▸ **About this exercise**
How many lines in this data contain the string "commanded"? Reply with the number only.

((

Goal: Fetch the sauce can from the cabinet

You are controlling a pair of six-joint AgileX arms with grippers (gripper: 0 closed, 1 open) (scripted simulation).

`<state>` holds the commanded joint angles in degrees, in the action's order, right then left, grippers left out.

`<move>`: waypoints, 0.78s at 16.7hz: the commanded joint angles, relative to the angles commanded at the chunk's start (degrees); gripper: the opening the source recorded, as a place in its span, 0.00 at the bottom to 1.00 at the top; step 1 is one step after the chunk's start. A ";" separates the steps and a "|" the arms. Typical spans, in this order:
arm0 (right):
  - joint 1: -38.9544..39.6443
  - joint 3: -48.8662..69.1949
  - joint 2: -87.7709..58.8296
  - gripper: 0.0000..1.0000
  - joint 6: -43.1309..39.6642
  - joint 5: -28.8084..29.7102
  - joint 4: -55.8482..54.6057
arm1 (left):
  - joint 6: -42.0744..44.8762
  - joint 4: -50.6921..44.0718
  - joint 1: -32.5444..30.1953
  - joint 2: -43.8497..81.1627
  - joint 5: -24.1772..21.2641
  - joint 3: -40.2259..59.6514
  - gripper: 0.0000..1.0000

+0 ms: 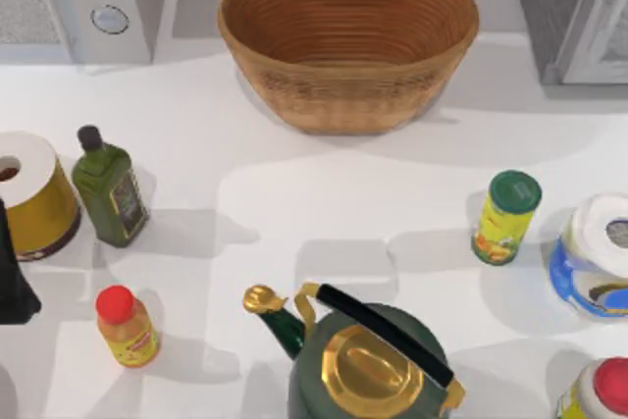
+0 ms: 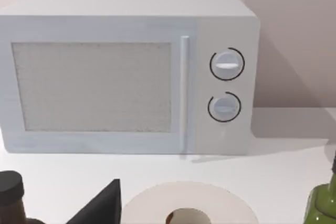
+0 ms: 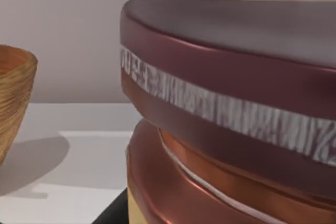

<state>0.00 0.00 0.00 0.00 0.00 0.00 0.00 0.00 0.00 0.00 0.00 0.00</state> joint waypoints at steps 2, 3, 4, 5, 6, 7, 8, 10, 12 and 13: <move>0.00 0.00 0.00 0.00 0.00 0.00 0.00 | 0.00 0.00 0.00 0.00 0.00 0.00 1.00; 0.11 -0.05 -0.19 0.00 0.10 0.00 0.07 | 0.00 0.00 0.00 0.00 0.00 0.00 1.00; 0.11 -0.05 -0.19 0.00 0.10 0.00 0.07 | 0.00 0.00 0.00 0.00 0.00 0.00 1.00; 0.30 0.16 -0.72 0.00 0.13 -0.16 -0.49 | 0.00 0.00 0.00 0.00 0.00 0.00 1.00; 0.69 0.57 -1.84 0.00 0.20 -0.50 -1.65 | 0.00 0.00 0.00 0.00 0.00 0.00 1.00; 1.29 1.14 -3.56 0.00 0.30 -1.01 -3.39 | 0.00 0.00 0.00 0.00 0.00 0.00 1.00; 2.08 1.83 -5.86 0.00 0.43 -1.66 -5.67 | 0.00 0.00 0.00 0.00 0.00 0.00 1.00; 4.08 3.50 -12.19 0.00 0.77 -3.25 -11.44 | 0.00 0.00 0.00 0.00 0.00 0.00 1.00; 6.54 5.40 -20.62 0.00 1.19 -5.04 -18.48 | 0.00 0.00 0.00 0.00 0.00 0.00 1.00; 7.88 6.39 -25.51 0.00 1.43 -5.93 -22.37 | 0.00 0.00 0.00 0.00 0.00 0.00 1.00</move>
<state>7.88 6.38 -25.51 1.43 -5.93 -22.37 0.00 0.00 0.00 0.00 0.00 0.00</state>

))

▸ **Result**
2